Work task:
Write out the full listing, matching it line for line.
Given data: Begin
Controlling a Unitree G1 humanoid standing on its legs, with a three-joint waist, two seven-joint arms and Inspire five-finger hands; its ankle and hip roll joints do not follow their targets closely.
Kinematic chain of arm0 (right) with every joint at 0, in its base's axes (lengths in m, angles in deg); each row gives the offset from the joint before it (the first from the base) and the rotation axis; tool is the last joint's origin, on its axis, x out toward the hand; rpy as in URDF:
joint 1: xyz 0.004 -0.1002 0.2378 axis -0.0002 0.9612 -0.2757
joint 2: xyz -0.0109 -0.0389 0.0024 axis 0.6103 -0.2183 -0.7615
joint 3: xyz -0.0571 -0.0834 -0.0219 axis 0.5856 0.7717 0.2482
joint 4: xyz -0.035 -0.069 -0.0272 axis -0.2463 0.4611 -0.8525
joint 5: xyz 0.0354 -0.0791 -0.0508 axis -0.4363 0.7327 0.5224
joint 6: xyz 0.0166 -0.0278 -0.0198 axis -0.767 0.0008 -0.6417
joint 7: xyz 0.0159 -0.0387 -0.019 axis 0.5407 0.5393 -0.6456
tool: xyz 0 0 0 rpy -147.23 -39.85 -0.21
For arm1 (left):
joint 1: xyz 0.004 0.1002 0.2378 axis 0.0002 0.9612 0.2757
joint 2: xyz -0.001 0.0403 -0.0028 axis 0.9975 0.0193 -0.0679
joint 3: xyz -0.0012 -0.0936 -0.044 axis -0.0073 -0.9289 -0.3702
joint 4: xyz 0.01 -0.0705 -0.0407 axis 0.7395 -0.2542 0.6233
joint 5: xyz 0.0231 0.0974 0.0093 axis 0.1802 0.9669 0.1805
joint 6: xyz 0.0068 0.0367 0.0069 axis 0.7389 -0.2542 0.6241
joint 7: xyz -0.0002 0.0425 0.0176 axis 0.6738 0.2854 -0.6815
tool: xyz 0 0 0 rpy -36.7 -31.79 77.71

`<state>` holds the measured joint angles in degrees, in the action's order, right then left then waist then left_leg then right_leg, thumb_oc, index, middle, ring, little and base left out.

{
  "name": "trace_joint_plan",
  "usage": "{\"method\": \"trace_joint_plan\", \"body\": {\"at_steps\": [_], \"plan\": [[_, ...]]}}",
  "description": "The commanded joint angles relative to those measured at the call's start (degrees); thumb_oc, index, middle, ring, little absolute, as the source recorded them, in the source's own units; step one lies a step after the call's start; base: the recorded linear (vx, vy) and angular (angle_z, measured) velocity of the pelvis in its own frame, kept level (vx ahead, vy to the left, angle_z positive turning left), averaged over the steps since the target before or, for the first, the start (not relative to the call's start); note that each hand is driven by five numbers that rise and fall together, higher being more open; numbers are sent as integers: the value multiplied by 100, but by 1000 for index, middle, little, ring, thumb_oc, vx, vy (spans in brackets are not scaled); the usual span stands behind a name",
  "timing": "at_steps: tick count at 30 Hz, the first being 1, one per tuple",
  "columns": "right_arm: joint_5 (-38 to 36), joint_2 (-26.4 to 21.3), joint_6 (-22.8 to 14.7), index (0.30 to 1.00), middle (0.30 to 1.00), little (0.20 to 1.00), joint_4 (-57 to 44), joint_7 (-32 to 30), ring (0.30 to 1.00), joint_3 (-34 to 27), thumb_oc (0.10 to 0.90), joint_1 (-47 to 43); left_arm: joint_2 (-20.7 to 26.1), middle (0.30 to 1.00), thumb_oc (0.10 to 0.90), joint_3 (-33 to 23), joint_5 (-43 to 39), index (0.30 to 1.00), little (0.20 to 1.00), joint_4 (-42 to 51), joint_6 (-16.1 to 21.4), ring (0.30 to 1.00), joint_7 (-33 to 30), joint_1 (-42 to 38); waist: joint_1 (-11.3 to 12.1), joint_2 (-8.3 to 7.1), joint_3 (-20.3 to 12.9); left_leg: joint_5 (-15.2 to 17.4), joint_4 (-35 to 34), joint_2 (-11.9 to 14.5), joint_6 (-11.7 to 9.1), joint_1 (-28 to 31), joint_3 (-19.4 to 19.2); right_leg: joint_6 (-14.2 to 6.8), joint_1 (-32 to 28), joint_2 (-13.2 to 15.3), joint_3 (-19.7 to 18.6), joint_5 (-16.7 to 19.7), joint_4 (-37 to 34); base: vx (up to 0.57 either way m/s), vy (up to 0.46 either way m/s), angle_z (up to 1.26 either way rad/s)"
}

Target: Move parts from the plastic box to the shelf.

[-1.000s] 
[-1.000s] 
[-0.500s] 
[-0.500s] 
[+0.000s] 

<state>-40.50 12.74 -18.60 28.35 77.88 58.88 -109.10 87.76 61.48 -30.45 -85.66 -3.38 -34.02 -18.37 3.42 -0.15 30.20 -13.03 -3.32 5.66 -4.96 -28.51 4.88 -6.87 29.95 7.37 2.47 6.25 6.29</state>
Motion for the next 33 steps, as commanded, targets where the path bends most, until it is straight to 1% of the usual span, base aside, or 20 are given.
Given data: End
Written reply:
Controlling a Unitree G1 humanoid standing on its legs, with a three-joint waist, two seven-joint arms and Inspire five-finger hands; its ankle and hip roll joints do not follow their targets closely.
Kinematic chain of arm0 (right) with every joint at 0, in its base's axes (lengths in m, angles in deg); each row gives the offset from the joint before it (the first from the base) and the rotation axis; tool is the last joint's origin, on its axis, x out toward the hand; rpy as in URDF:
joint 1: xyz 0.004 -0.1002 0.2378 axis -0.0002 0.9612 -0.2757
joint 2: xyz -0.0109 -0.0389 0.0024 axis 0.6103 -0.2183 -0.7615
joint 3: xyz -0.0571 -0.0834 -0.0219 axis 0.5856 0.7717 0.2482
joint 4: xyz -0.035 -0.069 -0.0272 axis -0.2463 0.4611 -0.8525
joint 5: xyz 0.0354 -0.0791 -0.0508 axis -0.4363 0.7327 0.5224
joint 6: xyz 0.0166 -0.0278 -0.0198 axis -0.767 0.0008 -0.6417
joint 7: xyz 0.0159 -0.0387 -0.019 axis 0.5407 0.5393 -0.6456
tool: xyz 0 0 0 rpy -147.23 -39.85 -0.21
For arm1 (left):
joint 1: xyz 0.004 0.1002 0.2378 axis 0.0002 0.9612 0.2757
joint 2: xyz -0.001 0.0403 -0.0028 axis 0.9975 0.0193 -0.0679
joint 3: xyz -0.0012 -0.0936 -0.044 axis -0.0073 -0.9289 -0.3702
joint 4: xyz 0.01 -0.0705 -0.0407 axis 0.7395 -0.2542 0.6233
joint 5: xyz 0.0231 0.0974 0.0093 axis 0.1802 0.9669 0.1805
joint 6: xyz 0.0068 0.0367 0.0069 axis 0.7389 -0.2542 0.6241
joint 7: xyz -0.0002 0.0425 0.0176 axis 0.6738 0.2854 -0.6815
tool: xyz 0 0 0 rpy -36.7 -31.79 77.71

`<state>` holds the measured joint angles in degrees, in the action's order, right then left then waist then left_leg then right_leg, thumb_oc, index, middle, ring, little and base left out.

{
  "name": "trace_joint_plan",
  "usage": "{\"method\": \"trace_joint_plan\", \"body\": {\"at_steps\": [_], \"plan\": [[_, ...]]}}",
  "description": "The commanded joint angles relative to those measured at the call's start (degrees); thumb_oc, index, middle, ring, little absolute, as the source recorded them, in the source's own units; step one lies a step after the call's start; base: the recorded linear (vx, vy) and angular (angle_z, measured) velocity of the pelvis in its own frame, kept level (vx ahead, vy to the left, angle_z positive turning left), averaged over the steps since the target before or, for the first, the start (not relative to the call's start); note that each hand is driven by five numbers that rise and fall together, higher being more open; numbers are sent as integers: the value multiplied by 100, but by 1000 for index, middle, little, ring, thumb_oc, vx, vy (spans in brackets are not scaled); the usual span stands behind a name",
  "timing": "at_steps: tick count at 30 Hz, the first being 1, one per tuple",
  "columns": "right_arm: joint_5 (-38 to 36), joint_2 (-26.4 to 21.3), joint_6 (-22.8 to 14.7), index (0.30 to 1.00), middle (0.30 to 1.00), little (0.20 to 1.00), joint_4 (-57 to 44), joint_7 (-32 to 30), ring (0.30 to 1.00), joint_3 (-34 to 27), thumb_oc (0.10 to 0.90), joint_1 (-47 to 43); left_arm: joint_2 (-20.7 to 26.1), middle (0.30 to 1.00), thumb_oc (0.10 to 0.90), joint_3 (-33 to 23), joint_5 (-43 to 39), index (0.30 to 1.00), little (0.20 to 1.00), joint_4 (-42 to 51), joint_6 (-16.1 to 21.4), ring (0.30 to 1.00), joint_7 (-33 to 30), joint_1 (-42 to 38); waist: joint_1 (-11.3 to 12.1), joint_2 (-8.3 to 7.1), joint_3 (-20.3 to 12.9); left_leg: joint_5 (-15.2 to 17.4), joint_4 (-35 to 34), joint_2 (-11.9 to 14.5), joint_6 (-11.7 to 9.1), joint_1 (-28 to 31), joint_3 (-19.4 to 19.2); right_leg: joint_6 (-14.2 to 6.8), joint_1 (-32 to 28), joint_2 (-13.2 to 15.3), joint_3 (-19.7 to 18.6), joint_5 (-16.7 to 19.7), joint_4 (-37 to 34); base: vx (up to 0.57 either way m/s), vy (up to 0.46 either way m/s), angle_z (up to 1.26 either way rad/s)"
}

Target: Move parts from the plastic box to the shelf.

[-1.000s] 
[-1.000s] 
[-0.500s] 
[-0.500s] 
[+0.000s] 

<state>-40.50 12.74 -18.60 28.35 77.88 58.88 -109.10 87.76 61.48 -30.45 -85.66 -3.38 -34.02 -18.37 3.42 -0.15 30.20 -13.03 -3.32 5.66 -4.96 -28.51 4.88 -6.87 29.95 7.37 2.47 6.25 6.29</state>
Motion for the next 33 steps, as commanded, targets where the path bends most, until it is straight to 1% of the usual span, base aside, or 20 are given.

No further output is needed for the exercise.